* GOAL OF THE EXERCISE: Pull out every line below holding the word "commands".

----

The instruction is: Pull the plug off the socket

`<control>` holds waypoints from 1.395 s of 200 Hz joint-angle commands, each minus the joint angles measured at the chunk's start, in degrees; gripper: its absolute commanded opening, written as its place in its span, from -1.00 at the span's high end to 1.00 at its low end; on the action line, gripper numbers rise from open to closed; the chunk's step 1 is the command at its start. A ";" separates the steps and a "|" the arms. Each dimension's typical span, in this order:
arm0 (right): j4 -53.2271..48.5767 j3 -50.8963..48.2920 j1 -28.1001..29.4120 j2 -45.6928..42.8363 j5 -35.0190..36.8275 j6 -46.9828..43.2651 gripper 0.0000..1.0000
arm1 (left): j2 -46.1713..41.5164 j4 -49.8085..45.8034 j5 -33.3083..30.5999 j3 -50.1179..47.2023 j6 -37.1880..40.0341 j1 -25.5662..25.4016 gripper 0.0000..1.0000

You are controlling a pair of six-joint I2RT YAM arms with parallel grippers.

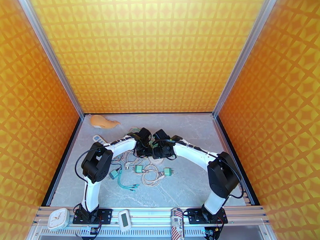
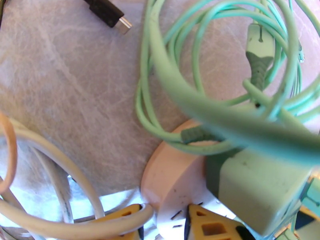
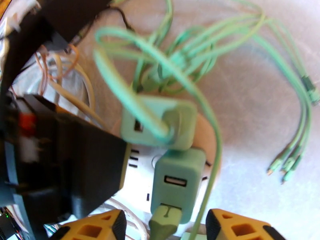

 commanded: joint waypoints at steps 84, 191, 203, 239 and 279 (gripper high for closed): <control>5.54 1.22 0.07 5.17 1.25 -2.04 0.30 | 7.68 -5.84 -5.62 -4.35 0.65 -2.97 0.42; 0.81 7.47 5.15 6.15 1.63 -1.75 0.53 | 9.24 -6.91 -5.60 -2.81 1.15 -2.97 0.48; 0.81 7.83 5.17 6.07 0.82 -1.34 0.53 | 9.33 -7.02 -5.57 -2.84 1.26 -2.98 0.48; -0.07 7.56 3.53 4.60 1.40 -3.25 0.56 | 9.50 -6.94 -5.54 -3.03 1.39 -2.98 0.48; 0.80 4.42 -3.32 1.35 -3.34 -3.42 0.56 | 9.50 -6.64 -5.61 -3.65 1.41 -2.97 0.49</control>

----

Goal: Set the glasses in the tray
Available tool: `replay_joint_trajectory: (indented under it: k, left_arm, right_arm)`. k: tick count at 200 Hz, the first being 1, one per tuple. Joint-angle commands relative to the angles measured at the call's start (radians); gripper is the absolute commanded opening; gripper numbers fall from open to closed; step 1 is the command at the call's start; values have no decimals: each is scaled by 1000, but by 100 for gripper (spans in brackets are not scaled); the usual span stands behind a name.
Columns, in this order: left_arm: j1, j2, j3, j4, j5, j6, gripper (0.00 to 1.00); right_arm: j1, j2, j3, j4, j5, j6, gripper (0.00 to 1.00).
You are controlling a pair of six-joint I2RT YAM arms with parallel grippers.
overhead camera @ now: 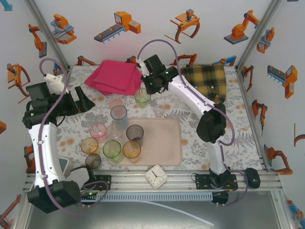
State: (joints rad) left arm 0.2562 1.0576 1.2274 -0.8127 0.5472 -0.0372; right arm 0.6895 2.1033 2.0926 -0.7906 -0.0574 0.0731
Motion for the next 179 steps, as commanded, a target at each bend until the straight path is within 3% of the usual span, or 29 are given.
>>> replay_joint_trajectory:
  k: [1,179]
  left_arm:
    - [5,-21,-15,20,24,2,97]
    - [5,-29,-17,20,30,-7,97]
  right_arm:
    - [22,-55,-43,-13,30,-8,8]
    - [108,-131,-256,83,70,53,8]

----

* WRITTEN ANSWER:
`<control>` holds waypoints from 1.395 s of 200 Hz joint-angle commands, each minus the joint angles measured at the chunk's start, in degrees; gripper: its absolute commanded opening, written as its place in its span, from -1.00 at the span's high end to 1.00 at its low end; on the action line, gripper numbers rise from open to closed; the chunk's step 1 is the command at its start. A ";" separates the steps and a "|" the arms. Each dimension's typical span, in this order:
Available tool: `replay_joint_trajectory: (indented under it: k, left_arm, right_arm)`. k: tick count at 200 Hz, the first being 1, one per tuple. Joint-angle commands relative to the angles measured at the call's start (radians); gripper is the absolute commanded opening; gripper numbers fall from open to closed; step 1 is the command at the call's start; values have no decimals: each is scaled by 1000, but by 100 for gripper (spans in brackets are not scaled); the usual span stands behind a name.

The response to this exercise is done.